CHARACTERIZING HYDRAULIC PROPERTIES FOR SEDIMENT EROSION AND TRANSPORT; THE LOWER COLORADO RIVER

Diversion of flow along the Lower Colorado River as a result of damming and increased water demand has resulted in a change of its channel morphology and reduced the rivers ability to redistribute sediments deposited during floods. In 1996, a major flood on the Gila River aggraded the Colorado River Channel by 1.3 m along a distance approximately 10 km downstream from the confluence. Two million cubic feet of sediment were subsequently dredged from the channel to provide the capacity needed to prevent floods. This study details a survey conducted to determine the minimum discharge rate needed to maintain the active channel and transport excess sediment to prevent a reoccurrence.
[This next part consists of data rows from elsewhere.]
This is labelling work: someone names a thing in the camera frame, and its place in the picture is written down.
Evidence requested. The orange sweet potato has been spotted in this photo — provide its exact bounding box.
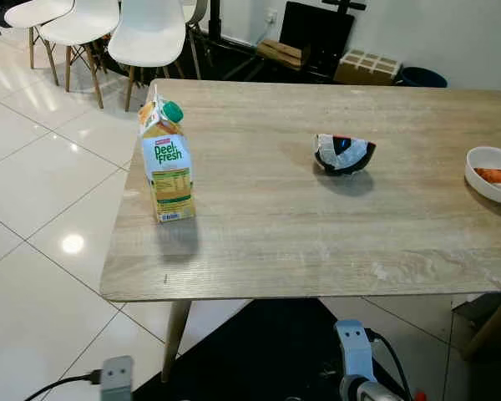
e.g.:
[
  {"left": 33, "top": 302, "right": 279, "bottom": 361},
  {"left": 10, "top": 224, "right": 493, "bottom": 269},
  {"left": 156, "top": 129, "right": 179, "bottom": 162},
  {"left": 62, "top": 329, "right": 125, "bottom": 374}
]
[{"left": 473, "top": 167, "right": 501, "bottom": 186}]

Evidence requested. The white oval bowl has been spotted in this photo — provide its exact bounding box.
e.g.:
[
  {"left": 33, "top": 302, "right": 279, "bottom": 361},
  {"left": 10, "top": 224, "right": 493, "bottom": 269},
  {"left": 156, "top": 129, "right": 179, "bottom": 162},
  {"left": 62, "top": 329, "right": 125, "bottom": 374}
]
[{"left": 465, "top": 146, "right": 501, "bottom": 206}]

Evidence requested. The Peel Fresh juice carton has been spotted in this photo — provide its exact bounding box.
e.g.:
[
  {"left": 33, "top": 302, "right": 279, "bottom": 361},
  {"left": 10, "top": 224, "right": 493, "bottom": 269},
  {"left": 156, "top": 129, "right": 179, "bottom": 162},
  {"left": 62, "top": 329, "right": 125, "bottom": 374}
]
[{"left": 138, "top": 84, "right": 197, "bottom": 224}]

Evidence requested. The dark blue round bin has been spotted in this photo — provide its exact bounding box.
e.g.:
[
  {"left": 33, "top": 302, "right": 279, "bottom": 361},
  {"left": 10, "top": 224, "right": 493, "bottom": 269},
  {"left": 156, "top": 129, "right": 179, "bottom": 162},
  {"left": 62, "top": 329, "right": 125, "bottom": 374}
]
[{"left": 398, "top": 67, "right": 448, "bottom": 89}]

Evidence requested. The white blue snack packet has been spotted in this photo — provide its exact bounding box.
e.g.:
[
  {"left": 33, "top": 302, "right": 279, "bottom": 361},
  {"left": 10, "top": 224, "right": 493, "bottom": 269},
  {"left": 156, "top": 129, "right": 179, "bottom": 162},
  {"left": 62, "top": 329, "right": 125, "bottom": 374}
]
[{"left": 316, "top": 134, "right": 372, "bottom": 172}]

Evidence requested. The small black bowl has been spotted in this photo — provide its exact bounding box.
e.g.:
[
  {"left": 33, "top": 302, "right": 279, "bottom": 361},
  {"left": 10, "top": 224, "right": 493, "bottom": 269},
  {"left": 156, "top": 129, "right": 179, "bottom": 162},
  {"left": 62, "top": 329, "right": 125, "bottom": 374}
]
[{"left": 313, "top": 134, "right": 377, "bottom": 176}]

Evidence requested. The cardboard box with white grid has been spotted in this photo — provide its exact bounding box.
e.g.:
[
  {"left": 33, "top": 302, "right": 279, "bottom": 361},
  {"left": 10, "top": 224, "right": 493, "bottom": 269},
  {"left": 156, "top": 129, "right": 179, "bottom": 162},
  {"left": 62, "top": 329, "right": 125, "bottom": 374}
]
[{"left": 334, "top": 48, "right": 402, "bottom": 86}]

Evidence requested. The light wooden dining table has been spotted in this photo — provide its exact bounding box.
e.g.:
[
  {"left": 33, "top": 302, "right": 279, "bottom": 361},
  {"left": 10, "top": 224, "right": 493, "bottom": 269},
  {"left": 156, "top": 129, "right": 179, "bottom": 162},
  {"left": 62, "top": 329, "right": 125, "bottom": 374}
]
[{"left": 99, "top": 79, "right": 501, "bottom": 383}]

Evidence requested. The black flat monitor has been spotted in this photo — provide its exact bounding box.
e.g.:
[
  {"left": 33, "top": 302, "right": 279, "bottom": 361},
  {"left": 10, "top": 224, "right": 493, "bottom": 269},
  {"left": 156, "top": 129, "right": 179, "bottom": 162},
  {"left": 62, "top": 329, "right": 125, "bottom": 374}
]
[{"left": 280, "top": 2, "right": 356, "bottom": 72}]

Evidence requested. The brown wooden box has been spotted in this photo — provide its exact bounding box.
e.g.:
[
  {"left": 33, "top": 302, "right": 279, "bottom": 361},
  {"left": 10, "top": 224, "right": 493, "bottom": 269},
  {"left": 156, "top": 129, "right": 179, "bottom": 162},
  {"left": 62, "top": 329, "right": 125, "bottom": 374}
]
[{"left": 257, "top": 39, "right": 306, "bottom": 69}]

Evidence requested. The black floor mat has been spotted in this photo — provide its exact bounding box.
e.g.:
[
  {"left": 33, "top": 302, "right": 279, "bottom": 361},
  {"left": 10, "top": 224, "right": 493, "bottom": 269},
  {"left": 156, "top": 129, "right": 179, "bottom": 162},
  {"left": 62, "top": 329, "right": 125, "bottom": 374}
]
[{"left": 134, "top": 298, "right": 452, "bottom": 401}]

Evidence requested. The black stand pole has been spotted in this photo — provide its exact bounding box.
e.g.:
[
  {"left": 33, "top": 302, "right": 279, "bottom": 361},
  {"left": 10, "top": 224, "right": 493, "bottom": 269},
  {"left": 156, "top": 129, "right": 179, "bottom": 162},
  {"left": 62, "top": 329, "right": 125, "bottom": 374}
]
[{"left": 207, "top": 0, "right": 226, "bottom": 43}]

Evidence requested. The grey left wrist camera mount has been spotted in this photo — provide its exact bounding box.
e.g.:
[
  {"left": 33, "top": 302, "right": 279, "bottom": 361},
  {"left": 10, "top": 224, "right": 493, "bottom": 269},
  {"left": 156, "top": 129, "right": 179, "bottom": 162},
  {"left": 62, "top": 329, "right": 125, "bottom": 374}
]
[{"left": 99, "top": 356, "right": 134, "bottom": 401}]

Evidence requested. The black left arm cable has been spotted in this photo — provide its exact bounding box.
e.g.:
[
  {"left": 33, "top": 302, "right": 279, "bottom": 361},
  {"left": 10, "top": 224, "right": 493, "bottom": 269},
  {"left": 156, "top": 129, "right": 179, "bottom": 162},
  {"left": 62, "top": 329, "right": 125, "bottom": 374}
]
[{"left": 23, "top": 372, "right": 101, "bottom": 401}]
The survey involved a detailed study of the sediments along a 30 kilometer long stretch of the river around Yuma Arizona using the Adjustable Shear Stress Sediment Erosion and Transport (ASSET) Flume, used to measure insitu sediment erosion properties at various shear stresses at different flow conditions and depth. Twenty-six core samples along a stretch of the river were analyzed insitu to determine flow parameters while particle sizes and size distribution where determined in the laboratory using the Malvern Mastersizer.

The cores contain coarse sediments, clay, and organic materials with the organic materials more prevalent at the surface of the stream sediment. The sediments analyzed from various locations within the study area were observed to have varying flow parameters and bulk properties. The plots obtained from the data show a general trend of a decrease in erosion rate and an increase in shear stress with increase in depth. However, sediments in areas with abundant organic materials draping the sediment tend to have a higher shear stress near the sediment surface.

Samples with interstratified gravels, sand, clay and organic materials which reduce sediment erodibility were found to exist primarily along the river bank and at mid-channel bars on the river channel. Also, the critical shear stress required to erode and transport sediments generally increased upstream from the dam to near where the river passes through a granite bedrock constriction at the city of Yuma then gradually diminished in value.